Fasttnachttollerei gegen die Schwellenangst

Der Christbaum-Abräumtag ist immer einer jener Übergangsmomente, wo Schokolade zum Frühstück nicht nur folgerichtig, sondern lebensnotwendig ist. Während das Schmücken im Kreis der Lieben, am besten mit Life-Musikuntermalung ( mit zunehmenden Alter der Jugend sogar immer mehr in beabsichtigter Polyphonie) erfolgt , vollziehe ich den Tannenentkleidungsritus bewusst alleine, in Stille, und programmierter Deprimiertheit. Und dann noch die Jänner-Feiern, wer kommt denn bitte nach den Weihnachtsfeiertagen auf die Welt?

Der Leser möge mir nachsehen, dass die Analyse biographischer Spuren pränataler Einflüsse, nicht erfüllter kindlicher Sehnsüchte und vorhersehbarer Wiedereinstiegsstressoren auch weiterhin in der Kiste „Vergangenheitsbewältigung“  dem  Vermotten preisgegeben ist. Interessant scheint mir vielmehr die Tatsache, dass längst veränderte Prämissen, warmer Nachklang von sehr schönen Begegnungen und  Vorfreude auf das kommende Lebensjahr, die Grundstimmung der Trauer und Verunsicherung mildern, aber nicht umpolen können.

Meine Diagnose lautet: Ich habe Schwellenangst. Für Übergänge, wie Zusammentreffen, Auseinandergehen, Neubeginn, Abschiede brauchen wir Rituale. Sie geben uns Halt, Vertrautheit, Orientierung im Augenblick des Wandels, sie bahnen Schienen für das Teilen der aufkommenden Emotionen, sie richten unseren Blick auf das Werdende. Sogar das von vielen zurecht in ihrer Exzessivität und Selbstverständlichkeit  heute nicht (mehr) geliebte Feuerwerk war einst dazu gedacht, die Angst vor dem Neuen zu bannen, ihr Form und Ausdruck zu geben, und gleichzeitig unseren Blick auf das Schöne im Kommenden, nach oben oder in die Weite zu richten.

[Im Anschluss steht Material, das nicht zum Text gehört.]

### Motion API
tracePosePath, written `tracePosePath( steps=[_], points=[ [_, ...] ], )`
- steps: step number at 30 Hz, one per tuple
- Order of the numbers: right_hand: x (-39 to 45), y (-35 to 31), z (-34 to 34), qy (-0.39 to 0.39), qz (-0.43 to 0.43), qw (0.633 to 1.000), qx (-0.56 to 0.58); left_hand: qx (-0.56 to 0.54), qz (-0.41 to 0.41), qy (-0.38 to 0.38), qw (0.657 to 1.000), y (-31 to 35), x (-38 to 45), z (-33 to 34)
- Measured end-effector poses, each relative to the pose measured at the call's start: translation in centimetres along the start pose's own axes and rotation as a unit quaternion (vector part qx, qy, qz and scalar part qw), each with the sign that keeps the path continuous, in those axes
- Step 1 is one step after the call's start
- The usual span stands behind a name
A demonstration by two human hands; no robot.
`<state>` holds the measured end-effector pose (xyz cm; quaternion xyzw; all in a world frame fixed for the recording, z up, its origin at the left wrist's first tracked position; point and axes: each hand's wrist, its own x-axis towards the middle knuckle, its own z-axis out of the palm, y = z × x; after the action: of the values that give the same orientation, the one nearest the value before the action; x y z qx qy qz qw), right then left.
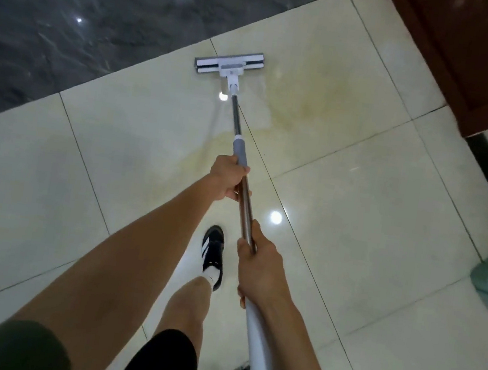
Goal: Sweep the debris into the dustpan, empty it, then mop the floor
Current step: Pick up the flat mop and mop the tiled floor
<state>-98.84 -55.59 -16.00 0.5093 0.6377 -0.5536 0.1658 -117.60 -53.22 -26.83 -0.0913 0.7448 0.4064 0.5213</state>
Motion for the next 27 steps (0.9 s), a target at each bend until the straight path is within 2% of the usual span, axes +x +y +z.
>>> tracePosePath(
  steps=[7, 11, 15, 20, 27],
  points=[
    [10.6, -12.1, 0.6, 0.002, -0.035, 0.999, 0.017, 0.012, 0.018, 0.018, 1.000, 11.7, 8.6, -5.8],
    [13.8, -15.5, 0.5, 0.001, -0.037, 0.999, 0.029, 0.021, 0.024, 0.019, 0.999, 15.1, 10.7, -7.0],
    [12.4, -14.1, 0.0, 0.009, -0.033, 0.999, 0.003, 0.035, 0.015, 0.005, 0.999, 14.4, 9.8, -6.0],
    [8.2, -10.6, -1.5, 0.006, -0.011, 0.999, 0.037, 0.035, 0.004, -0.016, 0.999, 11.5, 6.9, -3.3],
    [0.4, -1.6, -1.4, 0.031, 0.014, 0.998, 0.055, 0.076, -0.006, -0.040, 0.996, 3.6, 0.5, 2.1]
  ],
)
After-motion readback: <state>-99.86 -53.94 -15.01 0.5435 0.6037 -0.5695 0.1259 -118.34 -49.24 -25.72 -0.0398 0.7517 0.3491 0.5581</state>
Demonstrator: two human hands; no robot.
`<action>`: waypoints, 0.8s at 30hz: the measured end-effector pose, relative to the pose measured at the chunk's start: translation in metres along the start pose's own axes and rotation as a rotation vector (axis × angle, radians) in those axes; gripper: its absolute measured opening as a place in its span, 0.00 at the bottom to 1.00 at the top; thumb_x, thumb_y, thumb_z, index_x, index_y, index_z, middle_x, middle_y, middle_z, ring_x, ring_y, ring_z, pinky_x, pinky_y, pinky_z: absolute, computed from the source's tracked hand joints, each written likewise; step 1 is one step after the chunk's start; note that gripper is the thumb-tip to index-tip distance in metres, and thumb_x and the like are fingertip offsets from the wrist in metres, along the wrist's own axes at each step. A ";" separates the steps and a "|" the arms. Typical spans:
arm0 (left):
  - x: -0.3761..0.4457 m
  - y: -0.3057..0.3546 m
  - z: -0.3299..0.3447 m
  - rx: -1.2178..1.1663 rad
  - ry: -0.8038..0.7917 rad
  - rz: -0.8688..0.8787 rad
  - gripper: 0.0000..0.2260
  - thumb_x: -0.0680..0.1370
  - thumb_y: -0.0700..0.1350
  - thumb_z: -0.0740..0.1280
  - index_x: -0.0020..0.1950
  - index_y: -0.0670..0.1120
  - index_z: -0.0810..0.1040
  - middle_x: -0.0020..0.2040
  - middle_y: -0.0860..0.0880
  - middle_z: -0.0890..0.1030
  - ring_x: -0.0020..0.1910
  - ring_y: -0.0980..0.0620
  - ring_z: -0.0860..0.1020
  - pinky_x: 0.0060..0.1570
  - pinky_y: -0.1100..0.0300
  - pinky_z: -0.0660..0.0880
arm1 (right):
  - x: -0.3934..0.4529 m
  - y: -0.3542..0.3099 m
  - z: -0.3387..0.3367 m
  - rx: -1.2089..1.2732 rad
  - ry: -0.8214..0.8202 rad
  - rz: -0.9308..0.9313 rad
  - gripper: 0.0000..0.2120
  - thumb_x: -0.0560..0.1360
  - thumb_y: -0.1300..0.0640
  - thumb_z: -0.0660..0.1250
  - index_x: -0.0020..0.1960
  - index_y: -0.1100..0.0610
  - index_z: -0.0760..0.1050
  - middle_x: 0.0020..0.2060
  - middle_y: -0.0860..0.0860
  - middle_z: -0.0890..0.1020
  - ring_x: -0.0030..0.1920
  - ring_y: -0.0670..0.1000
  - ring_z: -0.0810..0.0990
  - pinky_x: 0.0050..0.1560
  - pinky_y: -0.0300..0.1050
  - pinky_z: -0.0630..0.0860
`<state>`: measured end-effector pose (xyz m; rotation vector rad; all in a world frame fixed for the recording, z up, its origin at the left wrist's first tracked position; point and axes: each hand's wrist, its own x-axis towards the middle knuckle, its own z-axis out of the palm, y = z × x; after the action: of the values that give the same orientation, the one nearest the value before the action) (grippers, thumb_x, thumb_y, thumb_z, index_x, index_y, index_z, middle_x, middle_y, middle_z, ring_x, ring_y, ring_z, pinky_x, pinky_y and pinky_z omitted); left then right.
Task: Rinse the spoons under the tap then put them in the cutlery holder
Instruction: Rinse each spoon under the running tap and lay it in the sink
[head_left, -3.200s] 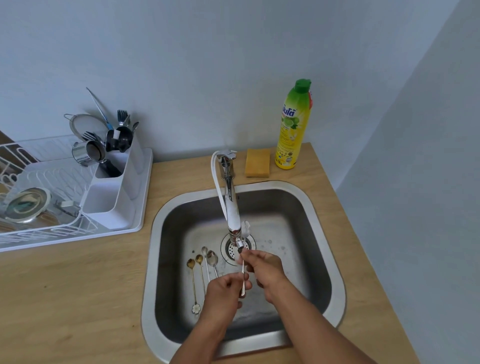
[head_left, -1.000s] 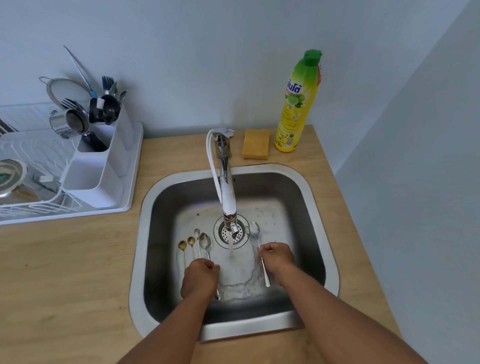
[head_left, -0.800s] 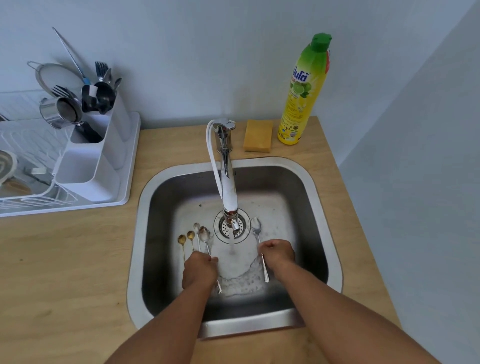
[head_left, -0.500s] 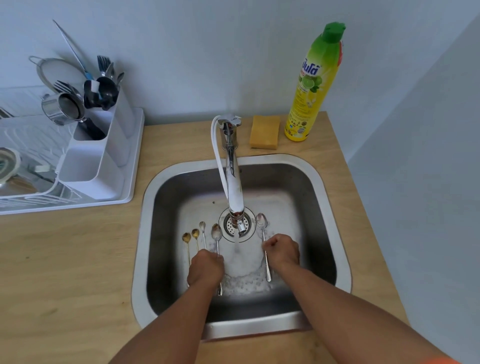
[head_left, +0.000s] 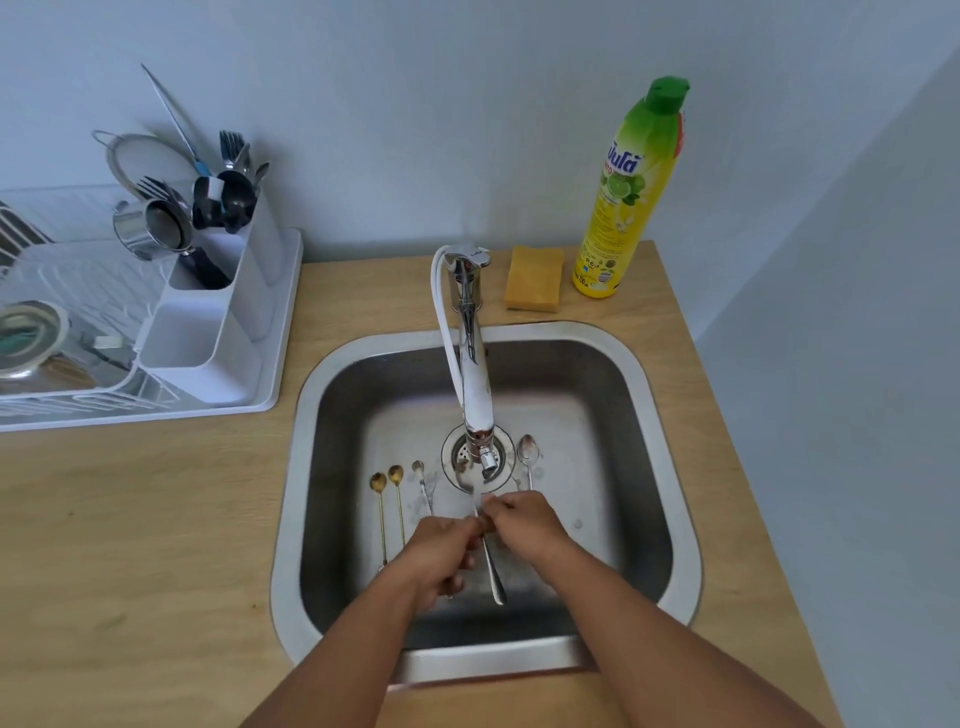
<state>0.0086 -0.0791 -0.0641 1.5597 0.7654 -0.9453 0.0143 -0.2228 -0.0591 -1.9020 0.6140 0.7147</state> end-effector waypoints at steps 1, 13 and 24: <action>-0.006 0.000 0.000 -0.024 -0.033 0.002 0.12 0.80 0.51 0.71 0.50 0.41 0.84 0.34 0.49 0.79 0.28 0.55 0.71 0.23 0.63 0.65 | -0.002 -0.003 0.000 0.031 -0.030 -0.007 0.14 0.80 0.51 0.67 0.42 0.57 0.86 0.37 0.52 0.87 0.36 0.48 0.83 0.35 0.38 0.75; -0.020 0.012 0.001 0.020 -0.075 0.096 0.13 0.82 0.48 0.63 0.55 0.43 0.84 0.49 0.45 0.86 0.41 0.50 0.81 0.33 0.58 0.79 | -0.034 -0.014 -0.008 -0.232 0.036 -0.134 0.18 0.85 0.50 0.57 0.44 0.55 0.81 0.45 0.56 0.85 0.42 0.54 0.81 0.43 0.47 0.76; 0.002 0.001 0.025 -0.407 0.164 0.190 0.04 0.77 0.36 0.74 0.51 0.40 0.85 0.45 0.38 0.88 0.39 0.46 0.85 0.44 0.52 0.85 | -0.049 -0.012 -0.013 -0.330 -0.061 -0.155 0.19 0.83 0.49 0.56 0.44 0.56 0.81 0.42 0.55 0.88 0.41 0.54 0.85 0.47 0.52 0.81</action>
<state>0.0060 -0.1039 -0.0673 1.3307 0.8477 -0.4889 -0.0088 -0.2243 -0.0124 -2.1933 0.3190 0.8084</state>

Die Fastnachtmasken halten uns Lieblichkeit und Grausamkeit des anbrechenden Jahres in überdimensionalen und grotesken Bildern vor Augen. Dabei wird gescheppert, gejohlt, geschimpft, gelaufen und gelacht – das bringt Bewegung in winterstarre  Angstblockaden, die im Reptiliengehirn aktivierte Fluchtenergie darf sich endlich entladen.  

Übergangsrituale müssen wir manchmal erst erfinden. Ob das Warten auf den Deutschkurs bis zum positiven Bescheid des Asylantrags und die mehrfache Transferierung von einem Flüchtlingslanger ins nächste zur Stabilisierung von Ankommenden und Aufnehmenden beiträgt, ist fraglich. Willkommensabende, Essensausgabe am Bahnhof, schon erlebt mit Gesang, Tanz und Cliniclowns, lösen nicht das politische Problem, aber sie mildern das psychische auf allen Seiten.

Somit verordne ich mir nach der wichtigen Rückzugsphase eine ordentliche Tollerei. Die Polkappen schmelzen weg? Raus aufs Eis, am besten mit Öffis (falls ich es, dank neuem Fahrplan, zur Stoßzeit schaffe oder als Westwienerin zum Hauptbahnhof finde).  Der Krieg schwappt vor die Haustür? Her mit den Konflikten.  Die politische Klima wird rauher? Auf in die Diskussionsrunde.

 

Den Christbaum lass ich noch draußen stehen und schau ihm zu, wie er die Nadeln verliert. Vielleicht häng ich noch ein paar „Ballastabwerfsymbole“ dran. Da dürfen sogar meine Lieben mitmachen.  Wenn wir ihn dann entsorgen, weiß ich, dass unter den Nadeln die Frühlingszwiebeln schon die Blätter spitzen.